Banking
Expanding Microcredit Outreach to Reach Print


Donors As Source of Fund

During the eighties, donors showed strong support to microcredit. It was hoped that donors will continue to support microcredit programmes in an enthusiastic way because it addresses all the issues that have high priority in their agenda. Poverty reduction, women empowerment, nutrition, health, family planning, education, housing, self-reliance, sustainability, all are addressed by microfinance. But in reality the donors gradually became rather skeptical about something or other about microfinance. Sometimes it is sustainability issue, sometimes it is not-reaching-poorest issue, sometimes commercialization issue, sometimes impact issue. Some how, they now give the impression of being cautious observers of microcredit, rather than its enthusiastic promoters. One explanation for this may be that the donor officials have been receiving confusing advice. They create confusion by formulating their questions in a wrong way. Their discussion goes on endlessly about whether microcredit can reach the poor, whether it reduces poverty, whether it is sustainable, etc. Instead, the right way to proceed would have been to identify the microcredit programmes who do all these and encourage the donors to support them. They want all types of microcredit programmes to show the same result. Donor advisors come from different types of expertise. Most of them do not come with any microcredit expertise. So they assemble everything under the sun which come in the shape of small loans, and call all of these as microfinance. From this big pot, full of "microfinance" stew, they pick up all kinds of examples to come up with all kinds of conclusions.

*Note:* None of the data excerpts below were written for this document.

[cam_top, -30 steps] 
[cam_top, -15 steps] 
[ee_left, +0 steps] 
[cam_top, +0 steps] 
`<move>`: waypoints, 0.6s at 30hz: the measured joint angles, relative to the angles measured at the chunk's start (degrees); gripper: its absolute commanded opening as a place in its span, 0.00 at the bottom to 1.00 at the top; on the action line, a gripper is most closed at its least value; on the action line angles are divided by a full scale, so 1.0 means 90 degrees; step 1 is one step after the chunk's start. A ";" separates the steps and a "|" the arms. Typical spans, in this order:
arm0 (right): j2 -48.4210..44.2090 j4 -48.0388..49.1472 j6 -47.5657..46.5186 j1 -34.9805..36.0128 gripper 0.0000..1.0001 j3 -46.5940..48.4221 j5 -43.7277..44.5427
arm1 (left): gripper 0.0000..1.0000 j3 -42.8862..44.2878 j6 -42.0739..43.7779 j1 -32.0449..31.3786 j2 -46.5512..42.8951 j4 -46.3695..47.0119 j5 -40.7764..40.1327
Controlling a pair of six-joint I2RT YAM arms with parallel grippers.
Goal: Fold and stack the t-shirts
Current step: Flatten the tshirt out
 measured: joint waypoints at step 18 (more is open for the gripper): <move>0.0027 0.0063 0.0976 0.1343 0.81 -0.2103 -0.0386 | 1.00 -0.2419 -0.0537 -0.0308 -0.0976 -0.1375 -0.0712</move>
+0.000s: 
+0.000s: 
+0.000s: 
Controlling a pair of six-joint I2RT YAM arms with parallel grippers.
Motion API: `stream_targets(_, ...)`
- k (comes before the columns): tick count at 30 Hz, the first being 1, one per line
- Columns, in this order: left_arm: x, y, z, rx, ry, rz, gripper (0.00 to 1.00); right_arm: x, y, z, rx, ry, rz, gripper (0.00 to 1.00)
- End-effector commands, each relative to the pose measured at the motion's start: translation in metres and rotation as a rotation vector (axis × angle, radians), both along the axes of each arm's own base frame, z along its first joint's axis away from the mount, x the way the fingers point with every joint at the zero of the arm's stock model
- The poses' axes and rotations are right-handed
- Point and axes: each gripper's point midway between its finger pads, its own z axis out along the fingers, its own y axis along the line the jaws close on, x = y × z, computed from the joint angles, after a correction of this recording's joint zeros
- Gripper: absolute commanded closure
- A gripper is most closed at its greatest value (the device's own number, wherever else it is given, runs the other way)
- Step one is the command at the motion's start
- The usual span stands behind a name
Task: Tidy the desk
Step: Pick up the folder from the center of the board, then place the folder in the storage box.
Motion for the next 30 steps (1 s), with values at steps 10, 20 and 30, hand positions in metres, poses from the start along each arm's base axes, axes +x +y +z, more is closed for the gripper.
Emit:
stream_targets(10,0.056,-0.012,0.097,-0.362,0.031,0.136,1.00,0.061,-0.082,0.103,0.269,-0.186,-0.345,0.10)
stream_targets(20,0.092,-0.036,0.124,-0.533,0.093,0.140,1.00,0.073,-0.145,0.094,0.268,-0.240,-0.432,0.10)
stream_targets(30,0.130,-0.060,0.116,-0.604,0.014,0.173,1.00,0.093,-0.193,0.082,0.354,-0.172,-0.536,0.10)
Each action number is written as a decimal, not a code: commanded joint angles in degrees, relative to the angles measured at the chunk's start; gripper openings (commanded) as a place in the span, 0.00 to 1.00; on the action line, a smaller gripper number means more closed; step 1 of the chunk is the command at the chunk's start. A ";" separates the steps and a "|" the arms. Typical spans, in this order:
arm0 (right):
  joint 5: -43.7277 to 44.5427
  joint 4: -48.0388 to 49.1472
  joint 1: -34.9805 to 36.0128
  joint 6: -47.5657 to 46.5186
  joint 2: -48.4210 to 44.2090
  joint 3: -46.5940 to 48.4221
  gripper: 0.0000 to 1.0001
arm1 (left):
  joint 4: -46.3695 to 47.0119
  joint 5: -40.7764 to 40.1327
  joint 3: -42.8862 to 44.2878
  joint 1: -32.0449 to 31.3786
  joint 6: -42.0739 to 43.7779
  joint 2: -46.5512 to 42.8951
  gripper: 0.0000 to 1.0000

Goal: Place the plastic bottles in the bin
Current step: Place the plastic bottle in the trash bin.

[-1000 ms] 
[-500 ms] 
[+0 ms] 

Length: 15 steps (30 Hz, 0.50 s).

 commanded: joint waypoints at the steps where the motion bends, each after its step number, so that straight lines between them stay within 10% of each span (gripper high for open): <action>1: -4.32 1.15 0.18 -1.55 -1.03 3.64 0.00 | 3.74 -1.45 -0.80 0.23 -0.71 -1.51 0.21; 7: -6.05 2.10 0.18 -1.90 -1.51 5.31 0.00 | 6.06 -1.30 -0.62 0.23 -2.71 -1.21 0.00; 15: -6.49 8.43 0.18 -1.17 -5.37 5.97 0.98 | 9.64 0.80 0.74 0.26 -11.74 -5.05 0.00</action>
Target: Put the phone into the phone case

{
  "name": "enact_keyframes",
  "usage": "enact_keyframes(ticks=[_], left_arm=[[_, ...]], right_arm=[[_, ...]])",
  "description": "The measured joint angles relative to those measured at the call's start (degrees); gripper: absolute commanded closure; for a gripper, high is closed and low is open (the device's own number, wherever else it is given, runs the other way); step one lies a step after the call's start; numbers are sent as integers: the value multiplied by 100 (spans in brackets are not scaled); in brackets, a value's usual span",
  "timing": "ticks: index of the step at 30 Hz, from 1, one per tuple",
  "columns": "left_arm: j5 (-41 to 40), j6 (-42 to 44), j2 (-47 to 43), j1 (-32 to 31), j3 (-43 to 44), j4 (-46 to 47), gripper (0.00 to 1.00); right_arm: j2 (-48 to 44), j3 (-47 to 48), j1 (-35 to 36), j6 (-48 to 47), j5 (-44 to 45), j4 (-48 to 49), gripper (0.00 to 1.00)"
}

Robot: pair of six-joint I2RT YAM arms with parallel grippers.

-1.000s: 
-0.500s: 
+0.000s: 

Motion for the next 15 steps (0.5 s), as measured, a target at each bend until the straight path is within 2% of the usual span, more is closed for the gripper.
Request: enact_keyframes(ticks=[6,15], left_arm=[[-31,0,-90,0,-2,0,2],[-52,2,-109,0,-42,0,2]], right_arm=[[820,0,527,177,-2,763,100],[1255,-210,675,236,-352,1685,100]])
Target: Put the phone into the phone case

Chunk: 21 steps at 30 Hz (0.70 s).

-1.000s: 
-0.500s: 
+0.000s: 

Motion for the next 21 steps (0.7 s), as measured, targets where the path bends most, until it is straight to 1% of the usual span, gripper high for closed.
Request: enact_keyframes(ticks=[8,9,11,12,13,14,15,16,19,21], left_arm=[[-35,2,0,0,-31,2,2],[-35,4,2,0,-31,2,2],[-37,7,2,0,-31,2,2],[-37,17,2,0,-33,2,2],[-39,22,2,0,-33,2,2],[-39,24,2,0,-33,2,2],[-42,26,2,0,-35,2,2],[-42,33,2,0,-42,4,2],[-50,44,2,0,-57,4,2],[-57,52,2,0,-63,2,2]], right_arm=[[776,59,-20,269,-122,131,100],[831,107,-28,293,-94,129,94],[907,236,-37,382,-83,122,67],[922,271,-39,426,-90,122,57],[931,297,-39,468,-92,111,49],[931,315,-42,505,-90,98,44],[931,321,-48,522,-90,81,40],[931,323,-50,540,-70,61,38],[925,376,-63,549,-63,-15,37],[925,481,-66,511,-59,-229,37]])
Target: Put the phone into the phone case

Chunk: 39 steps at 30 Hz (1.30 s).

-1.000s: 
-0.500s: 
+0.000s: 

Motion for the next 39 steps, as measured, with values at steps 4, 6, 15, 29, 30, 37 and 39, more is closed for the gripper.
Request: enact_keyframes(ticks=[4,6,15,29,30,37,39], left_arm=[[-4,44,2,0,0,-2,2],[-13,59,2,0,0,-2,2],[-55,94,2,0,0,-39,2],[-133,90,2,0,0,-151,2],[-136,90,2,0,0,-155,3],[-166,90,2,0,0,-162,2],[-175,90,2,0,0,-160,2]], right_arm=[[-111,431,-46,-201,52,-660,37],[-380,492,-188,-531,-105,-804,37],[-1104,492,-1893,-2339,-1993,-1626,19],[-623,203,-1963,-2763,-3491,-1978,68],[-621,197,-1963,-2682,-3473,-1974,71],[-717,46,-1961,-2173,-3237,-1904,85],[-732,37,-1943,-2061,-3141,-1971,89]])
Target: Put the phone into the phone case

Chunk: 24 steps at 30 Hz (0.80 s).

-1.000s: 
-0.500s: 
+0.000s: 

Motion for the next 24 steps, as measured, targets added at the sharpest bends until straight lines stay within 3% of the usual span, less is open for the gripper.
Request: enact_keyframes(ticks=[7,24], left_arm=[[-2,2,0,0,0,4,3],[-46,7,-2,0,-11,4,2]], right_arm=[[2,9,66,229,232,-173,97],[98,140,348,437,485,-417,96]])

If we can clarify what we exactly mean by the word microcredit when we use it in our dialogue with donor officials, we may help them to take appropriate decisions for each category of microcredit. They may not feel as hesitant as they are now. I am focusing on the word microcredit, instead of "microfinance" because all the problems are concentrated in the credit component of microfinance. Once we get a clear picture of microcredit, we won't have any problem justify with "microfinance". Inter-disciplinary (health, education, technology, human-capital, etc.) competition with microcredit within the donor agencies, may take a turn to inter-agency collaboration with microcredit if right type of microcredit programme/s can be isolated.